The Paris Parisians were an Eastern Illinois League baseball team based in Paris, Illinois that played during the 1908 season. That season, team executive L. A. G. Schoaff was elected president and secretary of the Eastern Illinois League. The club earned a spot on Sporting Life's "Base Ball Chronology", which according to the periodical was "the complete and concise record of the most wonderful year in the history of the national game." The team's mention on the record was due to an 18-inning match it played against Danville on June 11, which ended in a tie.
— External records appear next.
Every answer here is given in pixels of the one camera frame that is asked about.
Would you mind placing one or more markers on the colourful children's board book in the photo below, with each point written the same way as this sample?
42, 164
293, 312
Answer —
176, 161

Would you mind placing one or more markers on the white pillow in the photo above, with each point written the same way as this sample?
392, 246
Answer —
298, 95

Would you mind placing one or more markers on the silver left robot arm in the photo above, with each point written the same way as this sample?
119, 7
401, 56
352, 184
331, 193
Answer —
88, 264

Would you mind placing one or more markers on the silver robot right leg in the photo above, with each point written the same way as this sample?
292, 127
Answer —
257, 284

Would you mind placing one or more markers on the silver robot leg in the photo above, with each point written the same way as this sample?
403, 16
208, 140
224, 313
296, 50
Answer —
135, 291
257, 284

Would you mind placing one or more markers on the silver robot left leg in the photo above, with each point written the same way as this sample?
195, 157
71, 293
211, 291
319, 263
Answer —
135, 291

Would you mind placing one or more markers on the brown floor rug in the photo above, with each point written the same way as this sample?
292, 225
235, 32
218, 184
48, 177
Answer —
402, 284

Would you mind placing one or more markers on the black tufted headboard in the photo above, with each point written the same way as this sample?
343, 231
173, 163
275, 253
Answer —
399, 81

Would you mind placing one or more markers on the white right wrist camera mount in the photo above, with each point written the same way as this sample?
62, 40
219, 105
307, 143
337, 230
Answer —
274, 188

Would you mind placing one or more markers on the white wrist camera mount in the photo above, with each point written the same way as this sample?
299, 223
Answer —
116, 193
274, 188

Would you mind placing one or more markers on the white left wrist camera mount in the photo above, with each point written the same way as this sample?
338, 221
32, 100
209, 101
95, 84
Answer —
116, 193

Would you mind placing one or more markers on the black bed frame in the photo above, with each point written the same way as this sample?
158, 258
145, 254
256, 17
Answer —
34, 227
On June 29, mere weeks after the team's 18-inning affair, the team sold first baseman Charley Staley to the Washington Senators of Major League Baseball's American League.

Paris, Illinois first gained a team in the Eastern Illinois League during the 1907 season when the Paris Colts replaced the Centralia White Stockings. The owners of the previously independent Paris franchise purchased the Centralia franchise and chose to replace all the Centralia players with the Paris players. The franchise finished the 1907 season with a 51-67 won-lost record, 23 games behind the league leading Mattoon Giants. However, after the move to Paris the team played much better and actually had a winning record of 44-41. The team was named the Parisians in 1908.

The Parisians were the last team to play in Paris until 1950, when the Paris Lakers began play.

A separate team of the same name, based in Paris, Tennessee, played in the Kentucky–Illinois–Tennessee League from 1923–1924.